Abstract

We investigated how reduced successful ablation criteria may be used to evaluate radioiodine remnant ablation in patients with low- and intermediate-differentiated thyroid carcinoma (DTC). Overall, 254 low- and intermediate-risk patients with DTC were categorized into three groups (positive, weak, positive, and negative) on the basis of a visual study of thyroid imaging performed before postoperative iodine treatment. Semi-quantitative analysis parameters were incorporated into the positive Tc-99m pertechnetate scanning to further examine the clinical use of thyroid imaging. We investigated the value of successful judgment criteria and the influencing factors of radioiodine ablation. At the same time, the predictive value of thyroglobulin (Tg) for radioiodine treatment and the overall clinical efficacy were assessed. A total of 250 (98.43%) patients were identified as having functional thyroid tissue residue on the Tx-whole-body scan, and 137 (53.94%) patients had positive Tc-99m pertechnetate scans using semi-quantitative analysis. The single Tg standard could not substitute the double standard (χ! !=22.042, p<0.001) for patients with residual thyroid weight by a semiquantitative analysis.
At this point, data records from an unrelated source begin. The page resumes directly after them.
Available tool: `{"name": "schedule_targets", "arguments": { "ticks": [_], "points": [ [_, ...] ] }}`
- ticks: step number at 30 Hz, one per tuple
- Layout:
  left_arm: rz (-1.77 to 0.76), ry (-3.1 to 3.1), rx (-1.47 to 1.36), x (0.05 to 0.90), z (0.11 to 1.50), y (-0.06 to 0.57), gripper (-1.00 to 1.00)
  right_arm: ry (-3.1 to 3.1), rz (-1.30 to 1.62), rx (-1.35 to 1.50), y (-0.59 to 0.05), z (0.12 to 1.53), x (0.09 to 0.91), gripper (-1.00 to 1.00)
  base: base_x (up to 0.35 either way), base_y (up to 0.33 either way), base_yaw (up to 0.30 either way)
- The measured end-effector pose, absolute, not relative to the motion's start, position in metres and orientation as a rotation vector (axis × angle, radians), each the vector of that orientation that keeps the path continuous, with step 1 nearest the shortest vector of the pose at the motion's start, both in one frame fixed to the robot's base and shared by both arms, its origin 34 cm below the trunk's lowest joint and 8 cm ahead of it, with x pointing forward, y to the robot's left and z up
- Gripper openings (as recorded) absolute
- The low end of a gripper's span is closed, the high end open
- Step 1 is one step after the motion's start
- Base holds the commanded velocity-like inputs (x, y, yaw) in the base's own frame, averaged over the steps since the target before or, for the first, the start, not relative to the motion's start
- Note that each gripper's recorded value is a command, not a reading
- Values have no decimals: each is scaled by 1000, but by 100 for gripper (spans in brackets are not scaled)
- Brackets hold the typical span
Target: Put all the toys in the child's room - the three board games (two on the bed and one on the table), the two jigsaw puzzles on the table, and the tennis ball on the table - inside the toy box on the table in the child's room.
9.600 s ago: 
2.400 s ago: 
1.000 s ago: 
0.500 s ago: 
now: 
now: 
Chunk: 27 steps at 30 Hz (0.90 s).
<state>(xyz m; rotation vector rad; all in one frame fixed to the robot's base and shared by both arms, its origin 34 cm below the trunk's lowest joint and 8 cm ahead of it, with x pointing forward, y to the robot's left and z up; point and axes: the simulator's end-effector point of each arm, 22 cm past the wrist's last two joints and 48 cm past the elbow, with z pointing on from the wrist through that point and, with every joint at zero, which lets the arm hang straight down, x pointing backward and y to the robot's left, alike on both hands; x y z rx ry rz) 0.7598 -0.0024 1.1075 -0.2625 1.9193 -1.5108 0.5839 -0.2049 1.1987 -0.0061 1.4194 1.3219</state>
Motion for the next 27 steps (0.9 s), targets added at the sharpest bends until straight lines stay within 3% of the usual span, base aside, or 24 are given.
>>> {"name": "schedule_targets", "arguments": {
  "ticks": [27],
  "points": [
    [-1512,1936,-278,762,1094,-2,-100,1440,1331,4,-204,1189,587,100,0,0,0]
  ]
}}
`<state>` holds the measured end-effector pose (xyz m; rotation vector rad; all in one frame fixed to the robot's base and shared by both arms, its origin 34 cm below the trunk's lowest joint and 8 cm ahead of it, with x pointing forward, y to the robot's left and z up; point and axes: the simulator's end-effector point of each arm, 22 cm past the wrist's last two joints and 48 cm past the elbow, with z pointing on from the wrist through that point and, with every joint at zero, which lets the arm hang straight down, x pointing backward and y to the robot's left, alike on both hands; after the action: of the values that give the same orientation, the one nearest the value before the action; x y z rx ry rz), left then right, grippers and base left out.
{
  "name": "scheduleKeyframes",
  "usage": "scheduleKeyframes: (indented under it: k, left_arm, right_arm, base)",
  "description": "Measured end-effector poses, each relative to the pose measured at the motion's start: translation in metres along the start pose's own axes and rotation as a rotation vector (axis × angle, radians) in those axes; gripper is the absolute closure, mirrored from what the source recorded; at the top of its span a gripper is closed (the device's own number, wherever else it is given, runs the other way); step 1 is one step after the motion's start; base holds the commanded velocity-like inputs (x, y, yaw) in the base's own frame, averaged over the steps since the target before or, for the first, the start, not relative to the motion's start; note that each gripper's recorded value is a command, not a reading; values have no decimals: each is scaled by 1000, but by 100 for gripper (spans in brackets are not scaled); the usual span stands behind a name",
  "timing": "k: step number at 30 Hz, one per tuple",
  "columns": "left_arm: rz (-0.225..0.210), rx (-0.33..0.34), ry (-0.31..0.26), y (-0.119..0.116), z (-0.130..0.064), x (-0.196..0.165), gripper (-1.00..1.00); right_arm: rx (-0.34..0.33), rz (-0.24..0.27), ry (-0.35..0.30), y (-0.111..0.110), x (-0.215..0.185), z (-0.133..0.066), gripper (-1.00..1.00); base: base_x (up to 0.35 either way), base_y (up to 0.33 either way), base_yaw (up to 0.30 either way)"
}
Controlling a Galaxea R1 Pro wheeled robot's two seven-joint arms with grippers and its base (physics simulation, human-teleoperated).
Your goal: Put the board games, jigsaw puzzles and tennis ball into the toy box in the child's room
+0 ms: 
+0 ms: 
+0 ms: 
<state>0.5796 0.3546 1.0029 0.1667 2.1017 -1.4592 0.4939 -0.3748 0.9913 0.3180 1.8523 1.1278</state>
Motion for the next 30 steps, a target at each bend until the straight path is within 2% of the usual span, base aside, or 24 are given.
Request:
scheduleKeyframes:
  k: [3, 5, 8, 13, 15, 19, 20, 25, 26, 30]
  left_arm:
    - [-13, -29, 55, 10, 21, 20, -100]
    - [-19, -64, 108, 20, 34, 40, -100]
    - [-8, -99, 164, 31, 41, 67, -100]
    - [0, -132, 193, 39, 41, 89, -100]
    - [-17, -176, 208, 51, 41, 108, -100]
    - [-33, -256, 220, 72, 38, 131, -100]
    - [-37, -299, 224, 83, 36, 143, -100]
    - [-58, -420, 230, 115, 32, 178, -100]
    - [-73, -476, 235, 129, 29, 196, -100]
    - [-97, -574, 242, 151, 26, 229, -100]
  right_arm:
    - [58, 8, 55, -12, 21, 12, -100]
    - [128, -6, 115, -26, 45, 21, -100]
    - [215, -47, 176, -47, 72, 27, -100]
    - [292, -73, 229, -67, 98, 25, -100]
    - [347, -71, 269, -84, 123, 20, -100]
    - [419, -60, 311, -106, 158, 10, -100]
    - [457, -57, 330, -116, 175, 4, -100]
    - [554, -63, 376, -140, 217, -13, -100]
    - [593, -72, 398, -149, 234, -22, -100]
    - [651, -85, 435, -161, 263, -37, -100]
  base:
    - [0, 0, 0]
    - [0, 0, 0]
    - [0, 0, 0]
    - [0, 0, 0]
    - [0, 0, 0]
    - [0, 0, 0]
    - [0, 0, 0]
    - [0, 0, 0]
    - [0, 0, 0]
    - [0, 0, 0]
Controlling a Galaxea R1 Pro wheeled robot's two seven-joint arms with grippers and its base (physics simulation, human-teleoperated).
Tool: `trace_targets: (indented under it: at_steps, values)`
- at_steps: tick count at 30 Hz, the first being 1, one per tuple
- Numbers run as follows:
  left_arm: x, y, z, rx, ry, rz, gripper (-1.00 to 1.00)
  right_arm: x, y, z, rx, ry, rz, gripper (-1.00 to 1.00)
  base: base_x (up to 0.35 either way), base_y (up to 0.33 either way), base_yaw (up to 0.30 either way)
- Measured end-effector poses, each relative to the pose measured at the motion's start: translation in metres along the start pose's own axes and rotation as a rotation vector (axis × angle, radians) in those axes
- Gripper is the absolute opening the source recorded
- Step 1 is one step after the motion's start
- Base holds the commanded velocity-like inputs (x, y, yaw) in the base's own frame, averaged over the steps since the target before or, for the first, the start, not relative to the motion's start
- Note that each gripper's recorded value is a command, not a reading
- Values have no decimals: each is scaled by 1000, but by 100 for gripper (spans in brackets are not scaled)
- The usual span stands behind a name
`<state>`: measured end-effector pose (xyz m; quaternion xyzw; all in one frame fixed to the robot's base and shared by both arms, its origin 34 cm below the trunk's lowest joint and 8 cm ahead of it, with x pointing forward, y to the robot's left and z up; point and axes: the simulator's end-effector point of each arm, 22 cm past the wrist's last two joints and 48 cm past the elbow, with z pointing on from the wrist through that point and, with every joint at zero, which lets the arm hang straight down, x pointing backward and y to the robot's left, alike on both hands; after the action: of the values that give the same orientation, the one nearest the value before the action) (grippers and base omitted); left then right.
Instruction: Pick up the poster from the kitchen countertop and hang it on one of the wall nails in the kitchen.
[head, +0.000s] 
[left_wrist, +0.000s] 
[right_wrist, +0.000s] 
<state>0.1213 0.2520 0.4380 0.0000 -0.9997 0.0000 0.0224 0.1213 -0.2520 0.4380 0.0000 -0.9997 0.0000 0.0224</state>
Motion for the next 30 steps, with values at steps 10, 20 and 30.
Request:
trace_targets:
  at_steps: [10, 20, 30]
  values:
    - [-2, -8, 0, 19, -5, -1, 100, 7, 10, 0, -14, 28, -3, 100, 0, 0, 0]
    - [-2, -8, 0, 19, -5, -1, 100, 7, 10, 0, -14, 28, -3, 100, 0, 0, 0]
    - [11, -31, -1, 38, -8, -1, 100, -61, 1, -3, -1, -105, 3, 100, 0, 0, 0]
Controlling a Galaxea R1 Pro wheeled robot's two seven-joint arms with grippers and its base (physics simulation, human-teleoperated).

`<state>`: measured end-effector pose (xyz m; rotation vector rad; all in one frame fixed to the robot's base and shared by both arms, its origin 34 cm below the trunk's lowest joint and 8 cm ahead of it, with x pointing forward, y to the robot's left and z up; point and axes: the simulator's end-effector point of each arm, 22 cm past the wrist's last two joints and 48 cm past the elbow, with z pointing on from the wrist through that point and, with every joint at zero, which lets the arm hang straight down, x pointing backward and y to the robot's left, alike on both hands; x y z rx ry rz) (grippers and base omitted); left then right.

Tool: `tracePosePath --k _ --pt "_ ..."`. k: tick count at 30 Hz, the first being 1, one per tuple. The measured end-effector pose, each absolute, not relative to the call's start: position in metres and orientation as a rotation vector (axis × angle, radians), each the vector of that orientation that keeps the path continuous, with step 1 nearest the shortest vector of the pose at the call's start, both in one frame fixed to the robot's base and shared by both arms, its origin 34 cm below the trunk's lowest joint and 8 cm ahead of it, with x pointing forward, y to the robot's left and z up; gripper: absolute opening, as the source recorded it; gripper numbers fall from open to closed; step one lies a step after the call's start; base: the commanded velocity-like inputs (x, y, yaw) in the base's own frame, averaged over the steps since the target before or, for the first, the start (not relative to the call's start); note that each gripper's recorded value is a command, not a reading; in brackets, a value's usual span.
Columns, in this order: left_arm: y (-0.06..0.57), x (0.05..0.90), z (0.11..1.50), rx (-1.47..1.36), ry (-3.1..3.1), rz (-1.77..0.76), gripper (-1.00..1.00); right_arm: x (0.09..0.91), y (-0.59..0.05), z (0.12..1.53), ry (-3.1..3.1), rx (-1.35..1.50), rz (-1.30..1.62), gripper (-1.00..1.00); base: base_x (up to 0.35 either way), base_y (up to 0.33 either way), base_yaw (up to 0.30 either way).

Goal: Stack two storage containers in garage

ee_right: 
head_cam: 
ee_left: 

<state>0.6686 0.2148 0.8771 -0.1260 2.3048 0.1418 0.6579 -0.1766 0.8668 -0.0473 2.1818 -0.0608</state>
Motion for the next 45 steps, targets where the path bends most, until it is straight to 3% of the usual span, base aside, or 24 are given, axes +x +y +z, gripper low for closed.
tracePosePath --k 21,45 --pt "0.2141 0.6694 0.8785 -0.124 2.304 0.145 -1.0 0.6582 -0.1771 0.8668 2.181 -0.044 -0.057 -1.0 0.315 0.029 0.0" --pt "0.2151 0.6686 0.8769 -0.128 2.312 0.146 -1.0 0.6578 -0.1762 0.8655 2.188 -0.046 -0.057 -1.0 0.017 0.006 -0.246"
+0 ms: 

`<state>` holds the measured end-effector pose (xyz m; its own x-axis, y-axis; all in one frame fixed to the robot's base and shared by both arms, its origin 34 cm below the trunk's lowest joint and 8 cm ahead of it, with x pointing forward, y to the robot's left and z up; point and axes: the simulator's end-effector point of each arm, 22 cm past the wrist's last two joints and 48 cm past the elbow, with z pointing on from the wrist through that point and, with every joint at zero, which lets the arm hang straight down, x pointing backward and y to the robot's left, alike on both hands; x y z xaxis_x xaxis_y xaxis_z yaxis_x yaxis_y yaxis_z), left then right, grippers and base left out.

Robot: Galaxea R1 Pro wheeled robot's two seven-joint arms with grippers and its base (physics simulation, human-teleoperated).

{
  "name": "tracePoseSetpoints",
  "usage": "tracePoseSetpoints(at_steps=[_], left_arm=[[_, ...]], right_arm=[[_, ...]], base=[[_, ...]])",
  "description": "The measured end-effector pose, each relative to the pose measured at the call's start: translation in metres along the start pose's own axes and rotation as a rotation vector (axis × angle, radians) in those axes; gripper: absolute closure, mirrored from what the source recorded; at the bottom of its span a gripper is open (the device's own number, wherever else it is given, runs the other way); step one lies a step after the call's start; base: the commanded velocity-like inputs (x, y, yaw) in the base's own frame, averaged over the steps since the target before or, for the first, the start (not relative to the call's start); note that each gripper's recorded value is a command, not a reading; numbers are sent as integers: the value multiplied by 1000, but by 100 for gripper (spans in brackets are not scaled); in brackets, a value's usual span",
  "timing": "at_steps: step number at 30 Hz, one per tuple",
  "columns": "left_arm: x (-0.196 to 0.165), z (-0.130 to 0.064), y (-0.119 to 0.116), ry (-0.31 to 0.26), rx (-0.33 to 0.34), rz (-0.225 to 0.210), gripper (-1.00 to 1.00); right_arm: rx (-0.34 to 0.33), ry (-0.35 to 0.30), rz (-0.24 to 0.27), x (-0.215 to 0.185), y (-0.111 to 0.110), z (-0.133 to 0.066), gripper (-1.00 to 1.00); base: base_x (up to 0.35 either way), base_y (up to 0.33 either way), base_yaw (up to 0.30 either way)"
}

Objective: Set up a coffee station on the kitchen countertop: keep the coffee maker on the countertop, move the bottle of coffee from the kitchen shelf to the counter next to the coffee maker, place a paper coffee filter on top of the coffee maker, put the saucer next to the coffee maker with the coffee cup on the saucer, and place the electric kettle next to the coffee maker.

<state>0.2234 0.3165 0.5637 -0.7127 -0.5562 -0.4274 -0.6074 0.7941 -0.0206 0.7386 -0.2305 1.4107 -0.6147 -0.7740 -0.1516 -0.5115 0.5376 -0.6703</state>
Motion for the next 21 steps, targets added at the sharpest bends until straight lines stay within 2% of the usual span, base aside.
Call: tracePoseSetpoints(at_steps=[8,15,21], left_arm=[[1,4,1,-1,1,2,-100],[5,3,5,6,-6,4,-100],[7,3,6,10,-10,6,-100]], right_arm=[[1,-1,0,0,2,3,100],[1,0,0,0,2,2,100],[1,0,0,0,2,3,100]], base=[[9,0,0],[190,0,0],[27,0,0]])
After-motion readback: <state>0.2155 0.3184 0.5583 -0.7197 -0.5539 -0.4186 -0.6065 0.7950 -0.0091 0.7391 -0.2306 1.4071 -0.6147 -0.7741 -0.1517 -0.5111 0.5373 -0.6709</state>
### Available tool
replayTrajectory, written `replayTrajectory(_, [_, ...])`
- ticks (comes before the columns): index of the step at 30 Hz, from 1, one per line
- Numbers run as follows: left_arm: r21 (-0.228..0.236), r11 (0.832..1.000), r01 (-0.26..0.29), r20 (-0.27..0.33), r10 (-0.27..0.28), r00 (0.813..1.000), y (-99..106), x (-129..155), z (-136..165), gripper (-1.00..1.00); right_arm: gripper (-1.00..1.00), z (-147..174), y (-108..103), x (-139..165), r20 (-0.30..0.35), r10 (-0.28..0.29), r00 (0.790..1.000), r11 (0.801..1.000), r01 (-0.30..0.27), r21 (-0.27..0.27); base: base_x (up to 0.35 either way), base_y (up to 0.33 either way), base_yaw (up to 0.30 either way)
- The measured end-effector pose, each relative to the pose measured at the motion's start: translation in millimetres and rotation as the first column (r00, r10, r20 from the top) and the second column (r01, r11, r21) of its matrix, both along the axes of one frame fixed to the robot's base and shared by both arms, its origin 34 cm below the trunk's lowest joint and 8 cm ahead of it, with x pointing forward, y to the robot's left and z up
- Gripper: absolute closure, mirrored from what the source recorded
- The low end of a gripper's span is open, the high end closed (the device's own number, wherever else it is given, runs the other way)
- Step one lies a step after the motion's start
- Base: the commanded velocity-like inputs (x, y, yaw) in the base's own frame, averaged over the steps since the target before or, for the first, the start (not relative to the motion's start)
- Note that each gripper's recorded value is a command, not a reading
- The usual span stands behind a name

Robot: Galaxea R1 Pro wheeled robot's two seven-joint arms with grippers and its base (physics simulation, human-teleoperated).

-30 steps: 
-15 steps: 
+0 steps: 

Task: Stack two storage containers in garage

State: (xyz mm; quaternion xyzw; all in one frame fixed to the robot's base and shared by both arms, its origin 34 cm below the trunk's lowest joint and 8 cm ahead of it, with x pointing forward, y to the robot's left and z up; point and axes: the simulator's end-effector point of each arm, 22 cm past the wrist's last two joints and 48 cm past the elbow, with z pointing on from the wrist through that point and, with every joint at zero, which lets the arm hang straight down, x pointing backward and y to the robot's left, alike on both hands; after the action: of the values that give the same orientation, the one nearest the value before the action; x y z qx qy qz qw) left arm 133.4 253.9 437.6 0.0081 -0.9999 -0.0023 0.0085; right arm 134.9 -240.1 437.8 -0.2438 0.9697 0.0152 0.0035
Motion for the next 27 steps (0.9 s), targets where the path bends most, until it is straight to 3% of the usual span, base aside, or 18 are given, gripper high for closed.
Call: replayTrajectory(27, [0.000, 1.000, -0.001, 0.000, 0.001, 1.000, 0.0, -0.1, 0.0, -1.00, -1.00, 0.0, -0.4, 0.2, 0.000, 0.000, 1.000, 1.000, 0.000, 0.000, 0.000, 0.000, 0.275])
However, the semi-quantitative analysis revealed no association between 99mTcO4-thyroid scan and ablation treatment using semi-quantitative analysis; only preablation sTg levels were related with success in the multivariate logistic regression analysis, with a cut-off value of 2.88 ng/mL. The pre-ablation stimulated Tg level was also the primary factor of satisfactory response following follow-up with an optimal cut-off of 6.506 ng/mL. Even in low- and intermediate-risk patients with DTC, a single negative Tg standard also requires receiving some restrictions in the evaluation of ablation success and is inadequate. Conventional 99mTcO4 thyroid imaging combined with a quantitative analysis program can improve the clinical practice of single negative Tg standard.